### [What the task requires]
Print every record exactly.

== Segment start ==

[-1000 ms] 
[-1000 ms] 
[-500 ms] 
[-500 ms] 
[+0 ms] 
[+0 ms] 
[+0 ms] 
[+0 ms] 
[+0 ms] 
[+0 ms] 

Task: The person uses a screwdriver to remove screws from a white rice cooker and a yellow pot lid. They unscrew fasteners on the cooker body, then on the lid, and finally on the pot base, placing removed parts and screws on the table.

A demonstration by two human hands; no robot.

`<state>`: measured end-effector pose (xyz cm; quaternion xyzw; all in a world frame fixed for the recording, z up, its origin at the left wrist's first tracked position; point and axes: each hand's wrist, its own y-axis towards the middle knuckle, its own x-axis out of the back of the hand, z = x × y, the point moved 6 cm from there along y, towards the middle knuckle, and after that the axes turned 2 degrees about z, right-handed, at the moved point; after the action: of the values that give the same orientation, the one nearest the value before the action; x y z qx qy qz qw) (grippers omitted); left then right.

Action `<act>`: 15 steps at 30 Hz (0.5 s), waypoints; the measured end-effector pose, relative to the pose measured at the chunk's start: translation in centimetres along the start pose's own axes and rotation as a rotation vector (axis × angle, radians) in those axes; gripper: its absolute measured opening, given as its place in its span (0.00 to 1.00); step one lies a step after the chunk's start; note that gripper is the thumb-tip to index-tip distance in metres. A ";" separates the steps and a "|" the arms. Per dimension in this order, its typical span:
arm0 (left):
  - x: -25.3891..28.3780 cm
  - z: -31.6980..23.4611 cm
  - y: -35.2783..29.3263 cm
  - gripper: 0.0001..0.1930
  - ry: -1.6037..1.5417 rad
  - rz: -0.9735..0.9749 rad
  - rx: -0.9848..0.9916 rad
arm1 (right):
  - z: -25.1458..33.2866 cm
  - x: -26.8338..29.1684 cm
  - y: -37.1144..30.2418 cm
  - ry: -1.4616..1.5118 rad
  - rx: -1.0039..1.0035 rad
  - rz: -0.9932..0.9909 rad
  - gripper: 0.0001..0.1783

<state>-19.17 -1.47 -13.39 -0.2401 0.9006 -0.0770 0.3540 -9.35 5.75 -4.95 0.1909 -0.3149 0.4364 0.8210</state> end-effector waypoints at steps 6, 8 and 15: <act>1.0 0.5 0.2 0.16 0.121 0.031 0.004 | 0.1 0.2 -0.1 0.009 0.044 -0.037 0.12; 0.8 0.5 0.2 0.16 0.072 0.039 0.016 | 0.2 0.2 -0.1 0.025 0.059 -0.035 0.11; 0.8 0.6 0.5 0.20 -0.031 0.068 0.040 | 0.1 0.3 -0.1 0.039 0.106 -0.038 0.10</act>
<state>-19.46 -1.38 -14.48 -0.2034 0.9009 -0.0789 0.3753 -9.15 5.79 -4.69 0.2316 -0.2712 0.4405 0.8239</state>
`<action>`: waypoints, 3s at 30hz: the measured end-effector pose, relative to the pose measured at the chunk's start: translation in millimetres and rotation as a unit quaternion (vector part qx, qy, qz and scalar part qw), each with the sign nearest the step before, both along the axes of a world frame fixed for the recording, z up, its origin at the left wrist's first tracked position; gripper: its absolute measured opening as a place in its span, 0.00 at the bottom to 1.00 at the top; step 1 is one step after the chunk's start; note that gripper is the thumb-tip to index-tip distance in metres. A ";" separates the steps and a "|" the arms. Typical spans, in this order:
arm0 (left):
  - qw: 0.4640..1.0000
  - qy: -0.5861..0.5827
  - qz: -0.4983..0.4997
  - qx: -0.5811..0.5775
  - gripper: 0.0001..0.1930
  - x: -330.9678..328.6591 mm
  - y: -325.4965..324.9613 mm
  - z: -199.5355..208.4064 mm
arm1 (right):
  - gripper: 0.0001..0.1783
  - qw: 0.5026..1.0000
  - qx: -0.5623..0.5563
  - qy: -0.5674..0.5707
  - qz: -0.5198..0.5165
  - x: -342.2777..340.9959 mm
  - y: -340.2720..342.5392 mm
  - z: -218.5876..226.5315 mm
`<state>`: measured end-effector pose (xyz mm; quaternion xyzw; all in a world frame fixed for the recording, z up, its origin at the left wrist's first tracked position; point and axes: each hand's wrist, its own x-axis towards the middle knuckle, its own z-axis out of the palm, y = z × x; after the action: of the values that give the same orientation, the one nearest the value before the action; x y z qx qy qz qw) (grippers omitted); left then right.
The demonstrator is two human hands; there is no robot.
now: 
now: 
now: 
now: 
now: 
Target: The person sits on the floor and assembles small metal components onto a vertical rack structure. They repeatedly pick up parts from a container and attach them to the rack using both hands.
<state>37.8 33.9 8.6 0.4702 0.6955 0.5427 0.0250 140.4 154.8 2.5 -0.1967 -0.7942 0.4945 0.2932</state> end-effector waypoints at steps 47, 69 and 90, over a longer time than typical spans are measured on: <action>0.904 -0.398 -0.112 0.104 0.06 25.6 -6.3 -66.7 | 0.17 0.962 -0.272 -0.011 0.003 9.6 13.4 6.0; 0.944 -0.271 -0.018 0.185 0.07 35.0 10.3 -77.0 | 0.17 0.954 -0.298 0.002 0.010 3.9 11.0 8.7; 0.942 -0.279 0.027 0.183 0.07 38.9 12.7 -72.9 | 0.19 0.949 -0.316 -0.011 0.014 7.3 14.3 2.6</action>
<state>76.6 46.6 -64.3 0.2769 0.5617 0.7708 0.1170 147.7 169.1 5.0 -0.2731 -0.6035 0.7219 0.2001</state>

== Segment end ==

### [Output below]
[-1000 ms] 
[-1000 ms] 
[-500 ms] 
[-500 ms] 
[+0 ms] 
[+0 ms] 
[+0 ms] 
[+0 ms] 
[+0 ms] 
[+0 ms] 

Task: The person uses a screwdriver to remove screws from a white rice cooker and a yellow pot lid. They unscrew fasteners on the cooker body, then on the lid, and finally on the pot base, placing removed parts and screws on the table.

A demonstration by two human hands; no robot.

`<state>`: measured end-effector pose (xyz cm; quaternion xyzw; all in a world frame fixed for the recording, z up, its origin at the left wrist's first tracked position; point and axes: each hand's wrist, its own y-axis towards the middle knuckle, its own x-axis out of the back of the hand, z = x × y, the point moved 6 cm from there along y, towards the middle knuckle, and after that the axes turned 2 degrees about z, right-handed, at the moved point; after the action: of the values that give the same orientation, the one nearest the value before the action; x y z qx qy qz qw) (grippers omitted); left then right.

Action `<act>`: 15 steps at 30 Hz (0.5 s), waypoints; the measured end-effector pose, relative to the pose measured at the chunk's start: translation in centimetres along the start pose's own axes and rotation as a rotation vector (axis × angle, radians) in those axes; gripper: its absolute measured opening, given as its place in its span (0.00 to 1.00); step one lies a step after the chunk's start; note that gripper is the thumb-tip to index-tip distance in metres. A ";" separates the steps and a "|" the arms. Per dimension in this order, its typical span:
arm0 (left):
  - x: -25.3891..28.3780 cm
  - z: -31.6980..23.4611 cm
  - y: -35.2783..29.3263 cm
  - gripper: 0.0001..0.1930
  - ry: -1.6037..1.5417 rad
  - rz: -0.9735..0.9749 rad
  - rx: -0.9848..0.9916 rad
arm1 (right):
  - z: -25.1458..33.2866 cm
  - x: -26.8338..29.1684 cm
  - y: -37.1144..30.2418 cm
  - ry: -1.4616..1.5118 rad
  - rx: -1.0039..1.0035 rad
  - rz: -0.9932..0.9909 rad
  - gripper: 0.0001..0.1783

<state>-19.17 -1.47 -13.39 -0.2401 0.9006 -0.0770 0.3540 -9.35 5.75 -4.95 0.1909 -0.3149 0.4364 0.8210</state> end-effector waypoints at steps 6, 8 and 15: <act>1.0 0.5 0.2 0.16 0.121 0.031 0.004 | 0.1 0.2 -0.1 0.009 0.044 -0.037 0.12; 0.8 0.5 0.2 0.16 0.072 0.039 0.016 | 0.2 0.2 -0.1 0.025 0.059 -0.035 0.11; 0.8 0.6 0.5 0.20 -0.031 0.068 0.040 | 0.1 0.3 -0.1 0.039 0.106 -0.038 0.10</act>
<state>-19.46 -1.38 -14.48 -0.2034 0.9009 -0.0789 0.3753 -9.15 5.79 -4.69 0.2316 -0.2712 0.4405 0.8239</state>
`<action>`: waypoints, 3s at 30hz: the measured end-effector pose, relative to the pose measured at the chunk's start: translation in millimetres and rotation as a unit quaternion (vector part qx, qy, qz and scalar part qw), each with the sign nearest the step before, both along the axes of a world frame fixed for the recording, z up, its origin at the left wrist's first tracked position; gripper: its absolute measured opening as a place in its span, 0.00 at the bottom to 1.00 at the top; step 1 is one step after the chunk's start; note that gripper is the thumb-tip to index-tip distance in metres. A ";" separates the steps and a "|" the arms. Typical spans, in this order:
arm0 (left):
  - qw: 0.4640..1.0000
  - qy: -0.5861..0.5827
  - qz: -0.4983..0.4997
  - qx: -0.5811..0.5775
  - gripper: 0.0001..0.1930
  - x: -330.9678..328.6591 mm
  - y: -325.4965..324.9613 mm
  - z: -199.5355..208.4064 mm
arm1 (right):
  - gripper: 0.0001..0.1783
  - qw: 0.5026..1.0000
  - qx: -0.5623..0.5563
  - qy: -0.5674..0.5707
  - qz: -0.5198..0.5165
  - x: -342.2777..340.9959 mm
  - y: -340.2720..342.5392 mm
  - z: -218.5876..226.5315 mm
`<state>`: measured end-effector pose (xyz mm; quaternion xyzw; all in a world frame fixed for the recording, z up, its origin at the left wrist's first tracked position; point and axes: each hand's wrist, its own x-axis towards the middle knuckle, its own z-axis out of the palm, y = z × x; after the action: of the values that give the same orientation, the one nearest the value before the action; x y z qx qy qz qw) (grippers omitted); left then right.
The demonstrator is two human hands; there is no robot.
now: 
now: 
now: 
now: 
now: 
Target: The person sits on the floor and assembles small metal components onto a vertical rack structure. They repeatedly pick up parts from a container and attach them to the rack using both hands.
<state>37.8 33.9 8.6 0.4702 0.6955 0.5427 0.0250 140.4 154.8 2.5 -0.1967 -0.7942 0.4945 0.2932</state> end-effector waypoints at steps 47, 69 and 90, over a longer time than typical spans are measured on: <action>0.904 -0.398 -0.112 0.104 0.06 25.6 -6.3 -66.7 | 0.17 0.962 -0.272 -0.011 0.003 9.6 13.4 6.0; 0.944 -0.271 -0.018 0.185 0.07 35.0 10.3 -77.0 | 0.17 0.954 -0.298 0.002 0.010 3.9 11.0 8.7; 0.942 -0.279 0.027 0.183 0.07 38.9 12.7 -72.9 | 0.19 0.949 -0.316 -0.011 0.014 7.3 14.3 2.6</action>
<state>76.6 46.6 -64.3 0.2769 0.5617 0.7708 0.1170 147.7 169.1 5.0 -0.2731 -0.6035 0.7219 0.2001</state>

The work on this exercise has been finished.